Action item: Copy out all lines in the data below containing the string "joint".

The data:
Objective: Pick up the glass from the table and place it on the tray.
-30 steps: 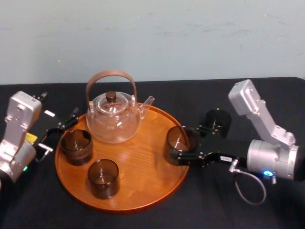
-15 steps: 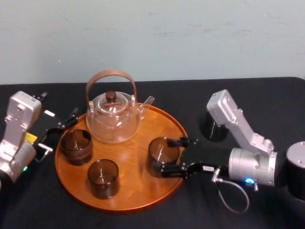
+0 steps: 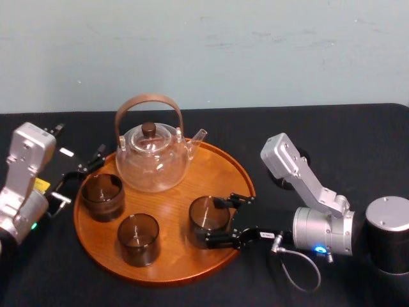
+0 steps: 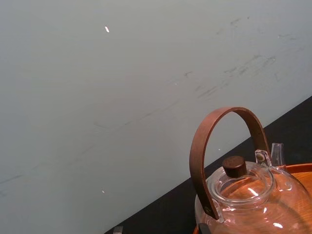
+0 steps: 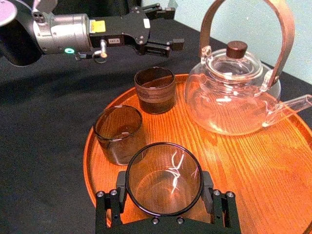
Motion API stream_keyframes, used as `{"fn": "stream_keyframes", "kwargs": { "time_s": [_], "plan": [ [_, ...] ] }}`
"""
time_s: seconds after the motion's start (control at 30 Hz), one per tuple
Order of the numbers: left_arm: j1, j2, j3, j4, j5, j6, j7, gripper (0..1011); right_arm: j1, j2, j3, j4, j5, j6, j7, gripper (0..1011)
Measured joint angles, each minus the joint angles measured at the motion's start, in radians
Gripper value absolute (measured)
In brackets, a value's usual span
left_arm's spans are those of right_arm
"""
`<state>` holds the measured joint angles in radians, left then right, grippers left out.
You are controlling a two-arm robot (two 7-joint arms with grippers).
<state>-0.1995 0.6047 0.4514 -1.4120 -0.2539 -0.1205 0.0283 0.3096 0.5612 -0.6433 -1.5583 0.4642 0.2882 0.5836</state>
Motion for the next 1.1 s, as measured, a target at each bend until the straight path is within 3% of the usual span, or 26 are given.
{"fn": "stream_keyframes", "kwargs": {
  "time_s": [0.6,1.1],
  "plan": [
    [0.000,0.000,0.000,0.000,0.000,0.000,0.000,1001,0.021,-0.029,-0.018,0.064,-0.007,0.003,0.009,904],
    [0.000,0.000,0.000,0.000,0.000,0.000,0.000,1001,0.018,-0.032,-0.019,0.071,-0.016,0.004,0.000,904]
  ]
}}
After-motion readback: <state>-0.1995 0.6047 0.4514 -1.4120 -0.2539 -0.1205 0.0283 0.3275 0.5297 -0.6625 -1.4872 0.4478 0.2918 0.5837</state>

Result for this exercise:
Measured joint angles, each minus the joint angles measured at the motion's start, in radians
`<state>` holds the measured joint angles in radians, left then right, grippers left out.
You are controlling a two-arm robot (two 7-joint arms with grippers).

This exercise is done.